Exercise = Restate verbatim the span of lines below between the line with "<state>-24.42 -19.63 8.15" and the line with "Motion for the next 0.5", including those two lines, and only that span.

Data =
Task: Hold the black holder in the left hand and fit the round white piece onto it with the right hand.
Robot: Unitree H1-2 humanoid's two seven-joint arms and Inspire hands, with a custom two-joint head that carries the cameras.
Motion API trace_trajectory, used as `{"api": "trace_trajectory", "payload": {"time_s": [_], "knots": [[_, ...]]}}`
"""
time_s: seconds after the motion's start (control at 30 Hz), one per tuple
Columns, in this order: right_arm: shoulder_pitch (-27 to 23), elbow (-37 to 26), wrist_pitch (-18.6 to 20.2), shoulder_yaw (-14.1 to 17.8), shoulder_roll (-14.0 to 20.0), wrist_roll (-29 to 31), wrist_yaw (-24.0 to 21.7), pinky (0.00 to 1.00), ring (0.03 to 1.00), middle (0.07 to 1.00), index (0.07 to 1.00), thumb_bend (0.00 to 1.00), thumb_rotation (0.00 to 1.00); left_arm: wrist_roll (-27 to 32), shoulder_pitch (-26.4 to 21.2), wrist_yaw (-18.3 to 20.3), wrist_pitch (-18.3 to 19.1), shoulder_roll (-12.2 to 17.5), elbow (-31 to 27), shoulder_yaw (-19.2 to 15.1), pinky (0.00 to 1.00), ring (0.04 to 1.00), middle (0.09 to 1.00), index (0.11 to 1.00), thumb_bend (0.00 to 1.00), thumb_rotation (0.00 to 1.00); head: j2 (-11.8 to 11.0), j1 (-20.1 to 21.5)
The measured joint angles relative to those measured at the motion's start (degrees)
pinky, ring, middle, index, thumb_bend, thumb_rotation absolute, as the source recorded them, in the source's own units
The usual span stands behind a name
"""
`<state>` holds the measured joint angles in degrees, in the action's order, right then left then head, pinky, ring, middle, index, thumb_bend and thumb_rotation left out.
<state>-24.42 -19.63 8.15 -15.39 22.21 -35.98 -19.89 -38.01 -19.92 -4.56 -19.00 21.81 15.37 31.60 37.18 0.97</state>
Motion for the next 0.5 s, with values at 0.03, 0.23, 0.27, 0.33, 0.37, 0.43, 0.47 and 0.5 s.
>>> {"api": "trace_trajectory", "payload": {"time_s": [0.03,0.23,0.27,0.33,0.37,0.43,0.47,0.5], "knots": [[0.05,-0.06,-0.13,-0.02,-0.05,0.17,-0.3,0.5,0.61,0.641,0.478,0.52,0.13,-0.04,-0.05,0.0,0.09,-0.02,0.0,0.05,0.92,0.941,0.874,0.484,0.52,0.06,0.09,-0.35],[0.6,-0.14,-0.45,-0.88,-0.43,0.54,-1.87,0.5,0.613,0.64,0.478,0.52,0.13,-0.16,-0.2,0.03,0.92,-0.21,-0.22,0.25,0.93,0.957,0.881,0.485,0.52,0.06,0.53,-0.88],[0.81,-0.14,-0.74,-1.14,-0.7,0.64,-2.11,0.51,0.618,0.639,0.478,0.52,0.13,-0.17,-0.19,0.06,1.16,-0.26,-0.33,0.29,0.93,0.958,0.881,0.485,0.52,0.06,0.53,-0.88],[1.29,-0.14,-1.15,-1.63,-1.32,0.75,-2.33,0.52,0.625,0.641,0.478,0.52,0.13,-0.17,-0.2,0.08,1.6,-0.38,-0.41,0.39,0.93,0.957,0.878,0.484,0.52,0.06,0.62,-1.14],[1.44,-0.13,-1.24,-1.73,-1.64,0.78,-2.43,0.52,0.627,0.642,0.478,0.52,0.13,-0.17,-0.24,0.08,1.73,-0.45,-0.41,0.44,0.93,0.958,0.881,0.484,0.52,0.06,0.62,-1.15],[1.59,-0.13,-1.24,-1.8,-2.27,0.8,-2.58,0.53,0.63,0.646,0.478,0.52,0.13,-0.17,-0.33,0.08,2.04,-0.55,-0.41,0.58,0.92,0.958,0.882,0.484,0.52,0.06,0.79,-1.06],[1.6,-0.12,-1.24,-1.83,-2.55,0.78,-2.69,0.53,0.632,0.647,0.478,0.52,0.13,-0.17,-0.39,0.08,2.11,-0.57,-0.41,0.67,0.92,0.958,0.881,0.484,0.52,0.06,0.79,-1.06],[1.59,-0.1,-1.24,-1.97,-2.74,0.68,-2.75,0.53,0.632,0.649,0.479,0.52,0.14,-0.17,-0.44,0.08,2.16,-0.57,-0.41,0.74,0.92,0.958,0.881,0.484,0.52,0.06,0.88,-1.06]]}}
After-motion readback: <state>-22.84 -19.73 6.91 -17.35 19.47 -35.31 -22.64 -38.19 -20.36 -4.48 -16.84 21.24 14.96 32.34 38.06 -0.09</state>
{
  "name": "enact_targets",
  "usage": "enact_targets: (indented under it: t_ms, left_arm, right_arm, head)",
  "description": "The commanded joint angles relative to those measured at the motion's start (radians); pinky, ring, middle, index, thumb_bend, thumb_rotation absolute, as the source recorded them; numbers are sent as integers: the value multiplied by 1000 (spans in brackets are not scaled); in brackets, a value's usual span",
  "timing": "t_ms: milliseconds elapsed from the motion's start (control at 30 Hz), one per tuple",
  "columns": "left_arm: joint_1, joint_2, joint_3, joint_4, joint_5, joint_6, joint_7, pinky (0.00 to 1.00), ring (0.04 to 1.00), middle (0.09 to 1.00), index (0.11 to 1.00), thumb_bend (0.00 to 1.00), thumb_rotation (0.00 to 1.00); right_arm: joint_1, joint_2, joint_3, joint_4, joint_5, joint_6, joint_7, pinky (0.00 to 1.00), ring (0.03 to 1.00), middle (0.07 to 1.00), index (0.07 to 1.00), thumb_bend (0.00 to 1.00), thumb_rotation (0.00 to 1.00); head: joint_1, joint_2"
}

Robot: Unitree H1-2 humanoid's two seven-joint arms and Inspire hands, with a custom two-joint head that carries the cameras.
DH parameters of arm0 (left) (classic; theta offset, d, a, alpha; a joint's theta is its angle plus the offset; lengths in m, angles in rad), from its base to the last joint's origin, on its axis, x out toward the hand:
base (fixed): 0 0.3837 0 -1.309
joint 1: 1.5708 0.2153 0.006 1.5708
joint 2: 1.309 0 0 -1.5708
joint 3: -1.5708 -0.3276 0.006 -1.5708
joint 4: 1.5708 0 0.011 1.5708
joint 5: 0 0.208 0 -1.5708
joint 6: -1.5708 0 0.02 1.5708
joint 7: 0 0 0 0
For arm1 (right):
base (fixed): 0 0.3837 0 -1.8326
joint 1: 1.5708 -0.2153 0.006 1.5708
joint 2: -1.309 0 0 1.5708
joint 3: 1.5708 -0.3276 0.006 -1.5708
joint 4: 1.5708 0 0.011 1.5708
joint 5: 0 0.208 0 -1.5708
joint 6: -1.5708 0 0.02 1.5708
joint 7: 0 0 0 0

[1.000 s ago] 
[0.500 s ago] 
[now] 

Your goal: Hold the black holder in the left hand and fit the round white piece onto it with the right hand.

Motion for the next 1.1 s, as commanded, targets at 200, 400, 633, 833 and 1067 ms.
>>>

Written answer =
<state>-24.42 -19.63 8.15 -15.39 22.21 -35.98 -19.89 -38.01 -19.92 -4.56 -19.00 21.81 15.37 31.60 37.18 0.97</state>
Motion for the next 0.5 s, with values at 0.03, 0.23, 0.27, 0.33, 0.37, 0.43, 0.47 and 0.5 s.

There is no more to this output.